A l'extrême droite, le vice-président exécutif de Reconquête ! a pris la défense des candidats controversés du mouvement sur franceinfo, vendredi matin. "Vous en trouverez dans tous les partis", a lancé Nicolas Bay. Parmi eux, figurent notamment Samuel Lafont, qui s'est illustré par des tweets homophobes, et le militant Damien Rieu, proche du GUD. Candidat dans les Alpes-Maritimes, il est visé par une plainte de l'attaquant de l'équipe de France de football Karim Benzema pour "diffamation" après deux tweets.

"En démocratie, c'est aux électeurs de juger. Pas aux juges ni aux médias."

Nicolas Bay, vice-président de Reconquête !

à franceinfo

Il faut dire que le patron de Reconquête !, Eric Zemmour, accumule lui-même une dizaine de dossiers judiciaires contre lui, dont certains se sont soldés par des condamnations définitives, notamment pour "provocation à la haine raciale". L'ex-polémiste a mis fin au suspense en annonçant, jeudi, sa candidature dans la 4e circonscription du Var.

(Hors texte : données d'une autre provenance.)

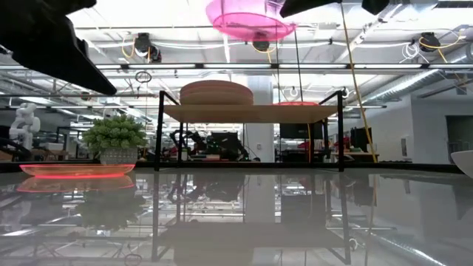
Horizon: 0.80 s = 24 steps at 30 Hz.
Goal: Place and stack plates onto a shelf
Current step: Stack the pink plate on on top of the orange transparent plate
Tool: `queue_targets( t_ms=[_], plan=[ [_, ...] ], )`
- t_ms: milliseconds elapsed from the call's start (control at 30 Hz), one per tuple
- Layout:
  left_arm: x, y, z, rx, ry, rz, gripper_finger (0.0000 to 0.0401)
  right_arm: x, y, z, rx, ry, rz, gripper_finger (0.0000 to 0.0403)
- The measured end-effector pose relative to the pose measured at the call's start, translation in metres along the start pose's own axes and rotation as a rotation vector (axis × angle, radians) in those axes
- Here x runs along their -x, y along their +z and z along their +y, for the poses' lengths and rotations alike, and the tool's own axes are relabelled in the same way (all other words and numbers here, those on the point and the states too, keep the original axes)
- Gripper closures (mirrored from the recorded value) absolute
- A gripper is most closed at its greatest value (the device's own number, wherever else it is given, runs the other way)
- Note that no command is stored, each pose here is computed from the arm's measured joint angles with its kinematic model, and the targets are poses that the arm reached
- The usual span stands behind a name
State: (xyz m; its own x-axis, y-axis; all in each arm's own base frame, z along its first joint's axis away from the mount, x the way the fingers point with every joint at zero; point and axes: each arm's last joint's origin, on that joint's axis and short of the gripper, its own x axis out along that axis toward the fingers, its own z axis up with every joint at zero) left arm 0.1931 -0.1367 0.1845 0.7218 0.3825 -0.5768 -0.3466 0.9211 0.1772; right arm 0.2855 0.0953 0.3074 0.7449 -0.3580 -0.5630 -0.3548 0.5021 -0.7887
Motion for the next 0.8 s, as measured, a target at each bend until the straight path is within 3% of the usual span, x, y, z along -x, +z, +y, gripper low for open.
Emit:
queue_targets(
  t_ms=[500, 800],
  plan=[
    [-0.018, 0.015, 0.008, -0.094, -0.020, 0.019, 0.0276, -0.003, -0.070, -0.062, -0.115, -0.103, 0.187, 0.0403],
    [-0.025, 0.022, 0.010, -0.117, -0.058, 0.012, 0.0279, -0.019, -0.108, -0.081, -0.209, -0.022, 0.214, 0.0403]
  ],
)
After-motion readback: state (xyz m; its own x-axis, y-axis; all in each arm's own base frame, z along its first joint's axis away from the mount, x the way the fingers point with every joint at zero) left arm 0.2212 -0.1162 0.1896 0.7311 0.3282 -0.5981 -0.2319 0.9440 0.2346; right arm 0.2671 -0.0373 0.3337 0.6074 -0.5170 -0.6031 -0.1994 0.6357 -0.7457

Au Rassemblement national, c'est silence radio sur le sujet, malgré les nombreuses sollications de franceinfo. Peut-être parce que la présidente du parti, Marine Le Pen, fait elle aussi l'objet de plusieurs procédures judiciaires en cours, dont une mise en examen pour "détournement de fonds publics" et "complicité" dans l'affaire des soupçons d'emplois fictifs d'assistants parlementaires européens. La finaliste de la présidentielle se représente dans la 11e circonscription du Pas-de-Calais. "Certains partis se désintéressent de cette contrainte éthique, relève Anticor. Mais c'est aussi aux électeurs d'avoir un œil attentif sur ces candidatures."